Belalta-Assil

Comme vous en avez surement entendu parler, le crime barbare dont un étudiant de médecine de 3ème année de la faculté Ziania d’Alger n’a laissé personne indifférent, et pourtant ! Les choses qui devraient enflammer le débat public à propos de ce drame sont passées presque inaperçues : Déterminer les responsables du crime et les motivations profondes de ce genre d’atrocités.

La haine comme mobile du crime :

« He is gay », voilà les mots inscrits par les meurtriers d’Assil sur le mur de sa chambre avec son sang , c’est un fait ! et malgré que la majorité des médias algériens essayent d’occulter ça (et préfèrent à la place aller filmer la mère de la victime chez elle en état de choc et en pleur, sans le moindre gramme de décence et de déontologie journalistique, faisant ainsi preuve d’un voyeurisme et d’un opportunisme répugnant !) Il faut avoir le courage de dire les choses telles qu’elles sont :

Le meutre d’Assil est un crime homophobe : 

Que cela soit bien clair, personne ici n’essaye d’établir l’orientation sexuelle de la victime, car d’abord  ça relève de sa vie privée et ensuite ça n’a que très peu d’intérêt parce que le fait même que les agresseurs d’Assil aient choisi de l’agresser parce qu’ils supposaient qu’il était homosexuel est suffisant pour qualifier ce crime de crime de haine et homophobe. Si un néonazi agresse un musulman en pensant qu’il est juif, ça sera un crime antisémite. Et les inscriptions faites avec le sang de la victime sont suffisantes pour lever toute ambigüité sur les motifs du crime. Mais la majorité de nos médias et les autorités ont préféré dissimuler ce « détail », et ce pour deux raisons :

1-Ils sont homophobes : c’est malheureux de dire ça, mais les personnes qui ont condamné le crime homophobe dont Assil a été victime sont les mêmes personnes qui lui auraient fait du mal s’ils l’avaient suspecté d’être gay
2-Les autorités sont responsables de ce crime de haine : le gouvernement n’est pas juste responsable du laisser-aller dans les cités universitaires de ce pays, qui a permis à ce crime d’avoir lieu. Il est aussi responsable du climat haineux qui a permis aux motivations homophobes de  ce crime dans prendre naissance : que ça soit par les discours haineux que l’état tolère et promeut un peu partout dans les médias et dans la sphère publique, ou bien par la législation qui est elle-même haineuse. Quand le code pénal envoie les gays en prison, ce n’est pas étonnant que la population égorge ceux qu’elle soupçonne  d’être gay comme Assil…

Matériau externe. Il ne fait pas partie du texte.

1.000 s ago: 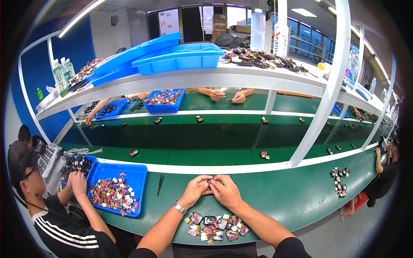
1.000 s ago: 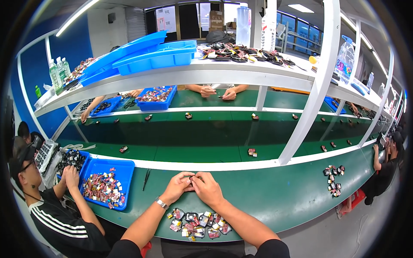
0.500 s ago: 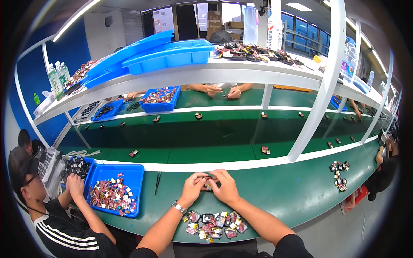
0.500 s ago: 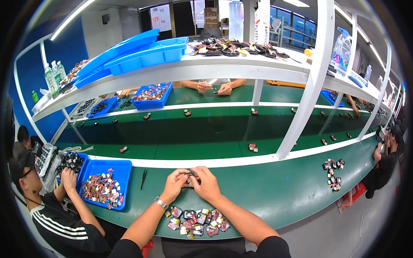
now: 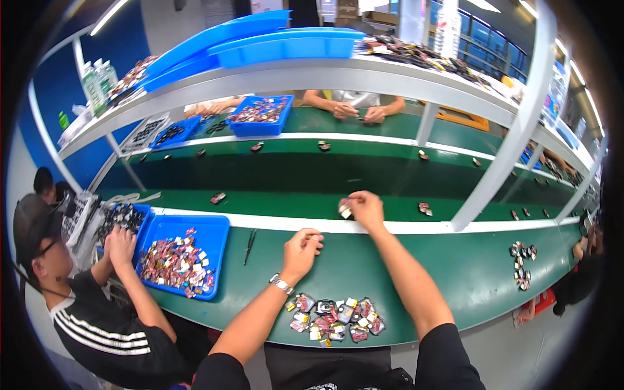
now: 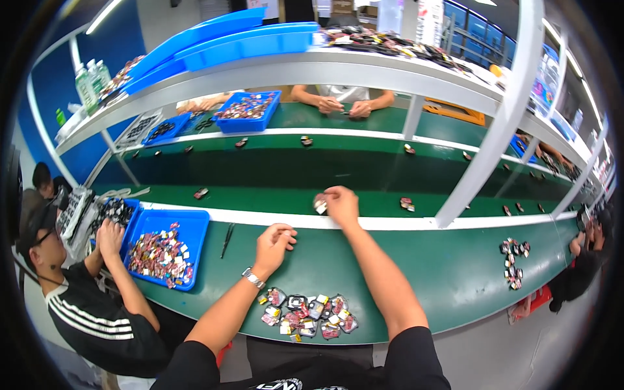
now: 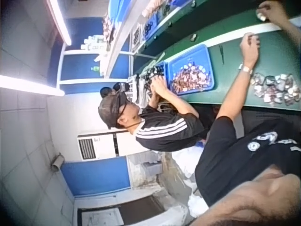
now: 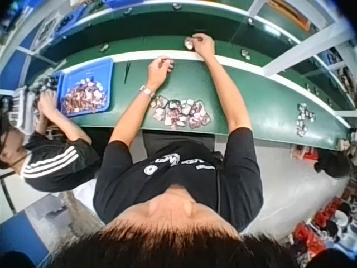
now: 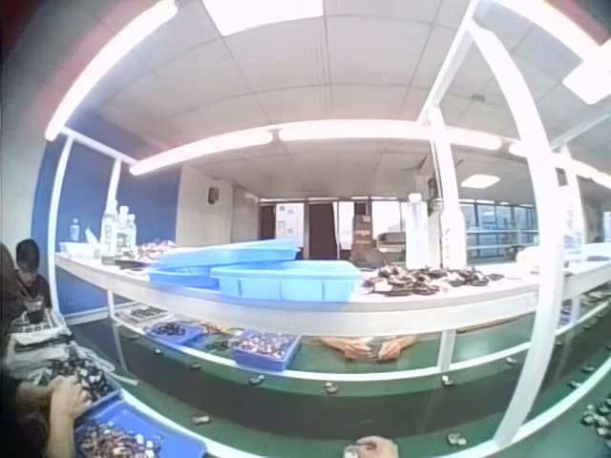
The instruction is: Assembling small decorative or electronic parts by hand and using tweezers at an industrial workbench.
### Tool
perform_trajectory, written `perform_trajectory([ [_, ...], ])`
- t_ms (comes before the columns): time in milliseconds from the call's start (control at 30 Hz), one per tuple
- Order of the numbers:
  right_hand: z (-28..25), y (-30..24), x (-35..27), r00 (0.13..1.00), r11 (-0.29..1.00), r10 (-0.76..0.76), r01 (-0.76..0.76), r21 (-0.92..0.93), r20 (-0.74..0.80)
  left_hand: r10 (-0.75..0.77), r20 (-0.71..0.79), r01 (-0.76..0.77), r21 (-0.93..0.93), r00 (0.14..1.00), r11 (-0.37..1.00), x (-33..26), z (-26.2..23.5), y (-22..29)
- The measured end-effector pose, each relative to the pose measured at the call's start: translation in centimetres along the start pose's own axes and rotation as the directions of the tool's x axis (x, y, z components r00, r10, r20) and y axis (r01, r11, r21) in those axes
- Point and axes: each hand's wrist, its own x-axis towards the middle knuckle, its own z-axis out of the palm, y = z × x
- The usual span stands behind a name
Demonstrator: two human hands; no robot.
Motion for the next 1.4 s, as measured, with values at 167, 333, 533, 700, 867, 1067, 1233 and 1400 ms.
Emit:
perform_trajectory([
  [167, -0.7, 1.1, 4.2, 0.997, 0.851, 0.074, -0.059, -0.521, 0.009, 0.059, 0.143, -0.097, 0.277, 0.988, 0.956, -0.7, -0.1, 0.4],
  [333, 6.3, -5.7, 5.4, 0.989, 0.64, -0.129, 0.143, -0.755, 0.078, 0.111, 0.275, -0.225, 0.428, 0.955, 0.875, -1.3, -0.8, 2.3],
  [533, 21.3, -11.2, 4.5, 0.64, 0.77, -0.348, 0.612, -0.181, 0.684, 0.152, 0.364, -0.325, 0.482, 0.919, 0.813, -1.0, -0.6, 0.7],
  [700, 30.1, -13.4, 1.1, 0.553, 0.751, -0.385, 0.653, -0.097, 0.739, 0.33, 0.39, -0.489, 0.438, 0.859, 0.754, -1.8, -0.1, -6.7],
  [867, 32.4, -12.9, 0.4, 0.606, 0.756, -0.214, 0.599, -0.263, 0.766, 0.309, 0.457, -0.299, -0.095, 0.834, 0.949, -0.6, 1.2, -7.7],
  [1067, 26.6, -13.9, 1.5, 0.626, 0.787, -0.319, 0.593, -0.17, 0.712, 0.529, 0.289, -0.6, 0.465, 0.798, 0.651, -1.4, 0.1, -0.6],
  [1233, 13.8, -15.2, -0.1, 0.593, 0.679, -0.622, 0.734, -0.025, 0.511, 0.234, 0.265, -0.324, 0.381, 0.936, 0.866, -0.9, -1.6, 1.0],
  [1400, 1.4, -8.9, -5.3, 0.852, 0.852, -0.429, 0.492, -0.177, 0.3, -0.179, 0.204, 0.244, -0.361, 0.962, 0.9, 0.2, -1.6, -0.9],
])
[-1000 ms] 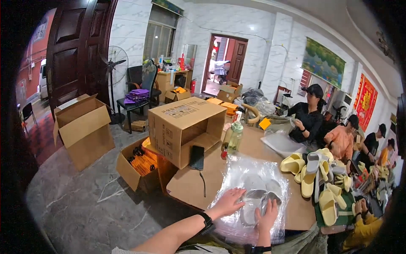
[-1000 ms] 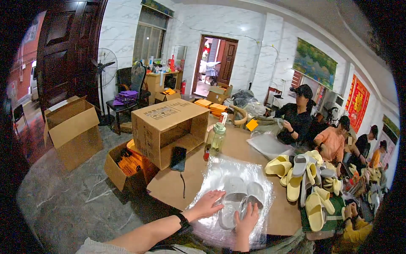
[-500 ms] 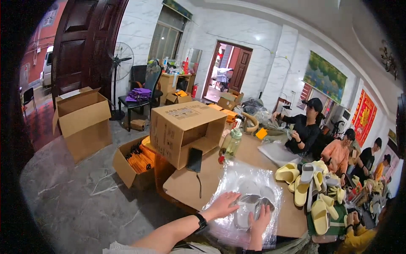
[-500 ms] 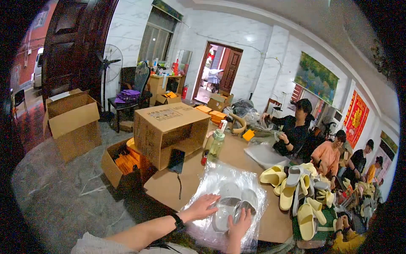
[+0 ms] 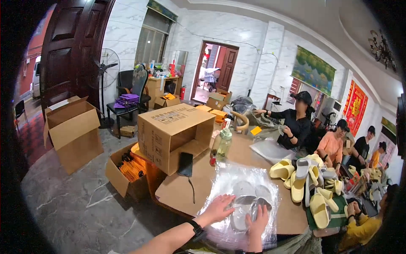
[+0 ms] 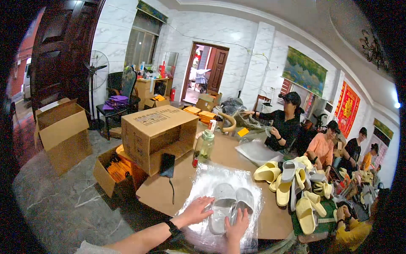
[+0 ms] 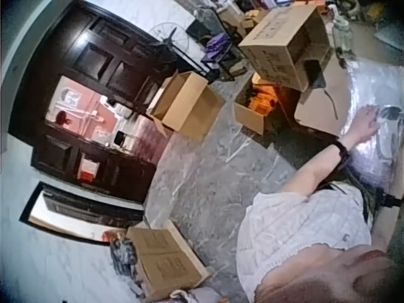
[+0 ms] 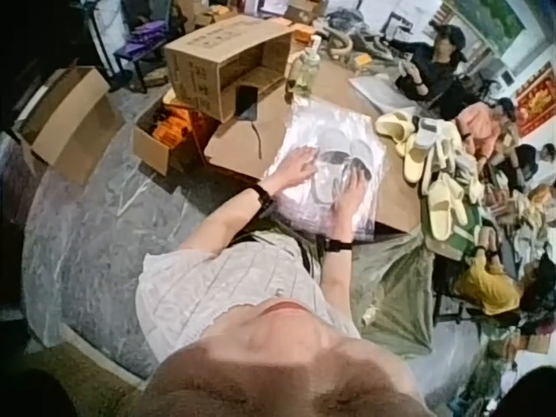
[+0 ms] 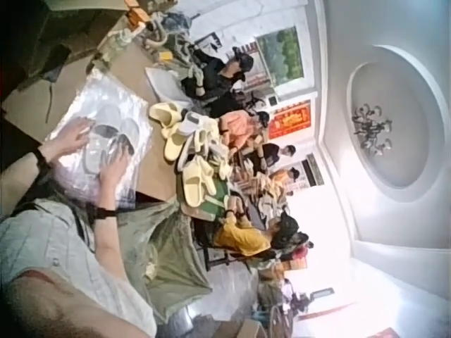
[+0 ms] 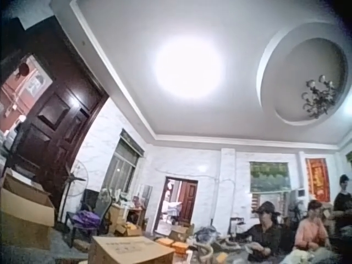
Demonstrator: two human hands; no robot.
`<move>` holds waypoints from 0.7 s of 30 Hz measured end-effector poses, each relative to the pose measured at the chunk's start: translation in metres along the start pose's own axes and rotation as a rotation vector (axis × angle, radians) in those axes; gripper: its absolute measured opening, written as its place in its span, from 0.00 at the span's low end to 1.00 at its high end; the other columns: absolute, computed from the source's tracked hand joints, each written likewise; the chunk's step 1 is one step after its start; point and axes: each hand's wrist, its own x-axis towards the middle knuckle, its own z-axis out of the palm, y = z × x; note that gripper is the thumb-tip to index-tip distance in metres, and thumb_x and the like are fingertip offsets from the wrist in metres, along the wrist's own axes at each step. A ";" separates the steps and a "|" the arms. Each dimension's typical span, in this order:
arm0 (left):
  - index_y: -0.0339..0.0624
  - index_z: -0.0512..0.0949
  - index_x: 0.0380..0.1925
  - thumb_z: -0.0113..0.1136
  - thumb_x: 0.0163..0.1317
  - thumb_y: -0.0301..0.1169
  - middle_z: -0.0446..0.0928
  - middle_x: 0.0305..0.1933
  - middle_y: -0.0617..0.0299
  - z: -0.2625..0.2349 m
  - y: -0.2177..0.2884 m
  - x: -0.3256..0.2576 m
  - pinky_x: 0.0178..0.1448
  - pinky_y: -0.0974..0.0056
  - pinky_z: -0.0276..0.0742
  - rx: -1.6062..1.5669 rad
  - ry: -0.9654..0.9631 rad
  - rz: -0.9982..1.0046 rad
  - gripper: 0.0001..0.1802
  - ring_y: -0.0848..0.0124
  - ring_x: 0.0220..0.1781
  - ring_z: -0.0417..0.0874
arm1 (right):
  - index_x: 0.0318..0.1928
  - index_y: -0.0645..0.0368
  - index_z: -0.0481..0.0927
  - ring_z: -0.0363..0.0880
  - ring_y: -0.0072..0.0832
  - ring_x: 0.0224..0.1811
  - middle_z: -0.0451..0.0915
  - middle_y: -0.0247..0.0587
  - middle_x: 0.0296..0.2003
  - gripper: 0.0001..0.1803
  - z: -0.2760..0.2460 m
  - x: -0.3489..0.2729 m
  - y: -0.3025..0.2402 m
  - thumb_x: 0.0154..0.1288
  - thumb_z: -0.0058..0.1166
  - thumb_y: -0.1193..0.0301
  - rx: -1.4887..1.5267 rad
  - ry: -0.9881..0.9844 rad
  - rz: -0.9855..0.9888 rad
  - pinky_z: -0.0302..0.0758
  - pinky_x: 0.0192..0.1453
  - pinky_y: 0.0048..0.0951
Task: Sorting and placing plastic sandals into bags at a manufacturing facility.
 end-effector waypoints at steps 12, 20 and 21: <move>0.47 0.62 0.71 0.54 0.68 0.49 0.68 0.69 0.39 0.001 -0.001 0.001 0.75 0.48 0.58 0.008 -0.011 -0.006 0.35 0.44 0.71 0.67 | 0.64 0.59 0.73 0.64 0.56 0.68 0.65 0.58 0.68 0.41 0.006 0.000 0.006 0.51 0.68 0.56 -0.010 0.023 -0.030 0.61 0.70 0.53; 0.46 0.63 0.70 0.56 0.67 0.47 0.68 0.69 0.40 -0.002 0.001 0.001 0.76 0.49 0.57 -0.043 -0.022 -0.018 0.35 0.44 0.72 0.65 | 0.64 0.57 0.73 0.65 0.56 0.67 0.65 0.57 0.69 0.39 0.000 0.001 -0.002 0.51 0.68 0.57 0.003 0.039 -0.020 0.61 0.70 0.53; 0.46 0.63 0.70 0.56 0.67 0.47 0.68 0.69 0.40 -0.004 0.002 0.003 0.76 0.49 0.57 -0.047 -0.030 -0.005 0.35 0.44 0.72 0.65 | 0.64 0.57 0.73 0.65 0.56 0.66 0.65 0.57 0.69 0.39 -0.001 0.001 -0.002 0.51 0.69 0.57 0.010 0.033 -0.030 0.61 0.70 0.53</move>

Les autorités essayent de noyer le poisson :

Au lieu de lancer une enquête impartial et approfondie sur les dysfonctionnements dans la cité universitaire où le défunt Assil résidait pour pouvoir déterminer et juger les responsables et corriger ce qu’il y à corriger, Le gouvernement fait tout ce qu’il peut pour se dédouaner de sa responsabilité en disant que le motif du crime est une dispute entre compagnons de chambre et qu’en aucun cas le drame n’aurait pu être évité et que pour conclure le ministère n’est pas responsable. Ce qui est complètement faux ! Le ministère est responsable de 1000 manière différentes dans ce crime et la première est l’état de jungle dans lequel les cités universitaires sont, et l’histoire de la dispute n’est jusqu’à preuve du contraire qu’un tissu de mensonges pour masquer le caractère homophobe de l’agression, mensonge qui bien sûr est relayé par les chaînes de désinformation à la solde du gouvernement…

 Pour conclure, l’Affaire Assil, devrait être un occasion d’ouvrir le débat sur la haine et l’homophobie dans ce pays, et le traitement de cette affaire reflète tous les dysfonctionnements qui font couler notre pays depuis tellement longtemps.